We are writing as a team of academics from Loughborough University with expertise in the multi-disciplinary applications of AI. This report has been written by:

Dr Lise Jaillant, Senior Lecturer in Digital Humanities and current Principal Investigator on several AHRC-funded Digital Humanities projects: AEOLIAN (Artificial Intelligence for Cultural Organisations); EyCon (Early Conflict Photography and AI); and LUSTRE (Unlocking our Digital Past with Artificial Intelligence). Dr Jaillant has written and edited articles and collections on AI in the cultural heritage sector, including Archives, Access, and Artificial Intelligence (2022), and special issues on born-digital archives with AI & Society (2022) and Archival Science (2022).

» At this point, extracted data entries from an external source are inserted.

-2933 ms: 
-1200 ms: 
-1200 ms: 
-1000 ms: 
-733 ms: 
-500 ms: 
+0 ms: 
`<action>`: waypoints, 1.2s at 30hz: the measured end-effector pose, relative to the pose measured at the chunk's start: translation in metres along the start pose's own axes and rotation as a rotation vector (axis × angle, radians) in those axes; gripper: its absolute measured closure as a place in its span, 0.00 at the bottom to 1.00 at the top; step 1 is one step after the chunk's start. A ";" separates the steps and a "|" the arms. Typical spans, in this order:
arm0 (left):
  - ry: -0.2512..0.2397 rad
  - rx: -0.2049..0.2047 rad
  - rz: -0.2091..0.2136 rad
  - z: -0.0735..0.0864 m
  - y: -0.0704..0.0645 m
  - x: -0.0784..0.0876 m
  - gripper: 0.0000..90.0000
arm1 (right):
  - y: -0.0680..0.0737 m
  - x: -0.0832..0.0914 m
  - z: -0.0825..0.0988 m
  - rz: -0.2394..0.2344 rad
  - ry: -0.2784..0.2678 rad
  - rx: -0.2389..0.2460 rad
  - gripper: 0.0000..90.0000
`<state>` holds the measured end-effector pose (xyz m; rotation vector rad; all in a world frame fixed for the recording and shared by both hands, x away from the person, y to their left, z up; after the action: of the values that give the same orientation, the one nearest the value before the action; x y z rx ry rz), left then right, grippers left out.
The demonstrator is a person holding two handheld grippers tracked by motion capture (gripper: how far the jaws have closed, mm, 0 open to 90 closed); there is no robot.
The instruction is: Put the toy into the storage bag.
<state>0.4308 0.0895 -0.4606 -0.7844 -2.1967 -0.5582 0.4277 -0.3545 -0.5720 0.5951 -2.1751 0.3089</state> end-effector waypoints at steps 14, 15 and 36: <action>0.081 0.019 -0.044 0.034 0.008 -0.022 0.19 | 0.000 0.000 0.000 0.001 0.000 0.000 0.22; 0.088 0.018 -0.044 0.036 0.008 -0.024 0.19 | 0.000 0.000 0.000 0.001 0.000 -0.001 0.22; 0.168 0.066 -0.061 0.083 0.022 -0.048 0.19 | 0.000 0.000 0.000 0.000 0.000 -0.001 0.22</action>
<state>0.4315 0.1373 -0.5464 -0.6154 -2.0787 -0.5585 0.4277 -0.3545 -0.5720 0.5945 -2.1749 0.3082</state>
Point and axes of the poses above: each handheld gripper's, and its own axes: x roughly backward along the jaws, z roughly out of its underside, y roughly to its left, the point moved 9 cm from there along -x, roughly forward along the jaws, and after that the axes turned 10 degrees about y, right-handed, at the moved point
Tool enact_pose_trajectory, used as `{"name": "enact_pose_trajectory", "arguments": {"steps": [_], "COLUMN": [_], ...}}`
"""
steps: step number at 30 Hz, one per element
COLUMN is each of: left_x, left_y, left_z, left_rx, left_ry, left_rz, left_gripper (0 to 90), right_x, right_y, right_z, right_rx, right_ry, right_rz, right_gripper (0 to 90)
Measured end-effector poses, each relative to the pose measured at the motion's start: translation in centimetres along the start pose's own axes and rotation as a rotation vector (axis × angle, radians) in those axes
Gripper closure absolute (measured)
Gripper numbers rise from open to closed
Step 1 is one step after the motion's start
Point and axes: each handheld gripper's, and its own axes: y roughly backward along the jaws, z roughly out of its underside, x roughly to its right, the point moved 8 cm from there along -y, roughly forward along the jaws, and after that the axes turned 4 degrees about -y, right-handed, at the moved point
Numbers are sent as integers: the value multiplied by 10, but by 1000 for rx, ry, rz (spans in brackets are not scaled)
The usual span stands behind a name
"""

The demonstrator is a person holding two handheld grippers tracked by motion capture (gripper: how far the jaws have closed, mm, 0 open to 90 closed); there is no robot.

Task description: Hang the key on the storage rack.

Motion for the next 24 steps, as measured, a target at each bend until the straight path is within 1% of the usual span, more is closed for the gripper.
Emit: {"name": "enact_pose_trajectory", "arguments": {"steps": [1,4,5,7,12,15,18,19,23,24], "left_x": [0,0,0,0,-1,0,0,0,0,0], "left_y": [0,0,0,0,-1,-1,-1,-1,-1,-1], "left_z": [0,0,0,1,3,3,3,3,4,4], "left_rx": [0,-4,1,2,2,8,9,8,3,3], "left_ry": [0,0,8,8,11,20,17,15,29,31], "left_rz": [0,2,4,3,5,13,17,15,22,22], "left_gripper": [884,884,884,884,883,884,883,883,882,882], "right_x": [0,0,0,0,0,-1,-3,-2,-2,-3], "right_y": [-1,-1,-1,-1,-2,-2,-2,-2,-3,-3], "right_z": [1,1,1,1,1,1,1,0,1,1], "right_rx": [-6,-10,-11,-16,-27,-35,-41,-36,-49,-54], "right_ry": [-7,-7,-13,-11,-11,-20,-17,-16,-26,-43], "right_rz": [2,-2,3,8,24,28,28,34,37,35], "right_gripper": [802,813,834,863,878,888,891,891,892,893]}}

Dr Katherine Aske, a Postdoctoral Research Associate for the Digital Humanities projects AEOLIAN and EyCon, addressing the uses of AI across the cultural heritage sector.

With contributions from:

Dr Karen Blay, Senior Lecturer in Digital Construction and Quantity Surveying and currently a co-investigator on a RAAC project employing Artificial Intelligence (computer vision, image recognition) to mitigate socio-technical issues during a RAAC condition survey funded by the NHS. Blay recently led a project on Information Resilience, funded by the Centre for Digital Built Britain (CDBB), Cambridge, which identified and modelled the socio-technical requirements and capabilities, and informed standards for optimising data and information from AI, Internet of Things (IoT), big data and collaborative processes in a digital environment. 

Dr Maribel Hidalgo-Urbaneja, a Postdoctoral Research Associate for the Digital Humanities project LUSTRE, working with the cabinet office to address the potential uses of AI in government records.

Dr Martin Maguire, Lecturer in the School of Design and Creative Arts. His background is in computing and ergonomics and his main teaching and research interest is in human-computer interaction. He has worked on several EU projects to develop Human Factors tools, methods and guidelines for user-centred design. His is interested is in the design and ethics of AI systems and systems that are understandable and acceptable to end-users.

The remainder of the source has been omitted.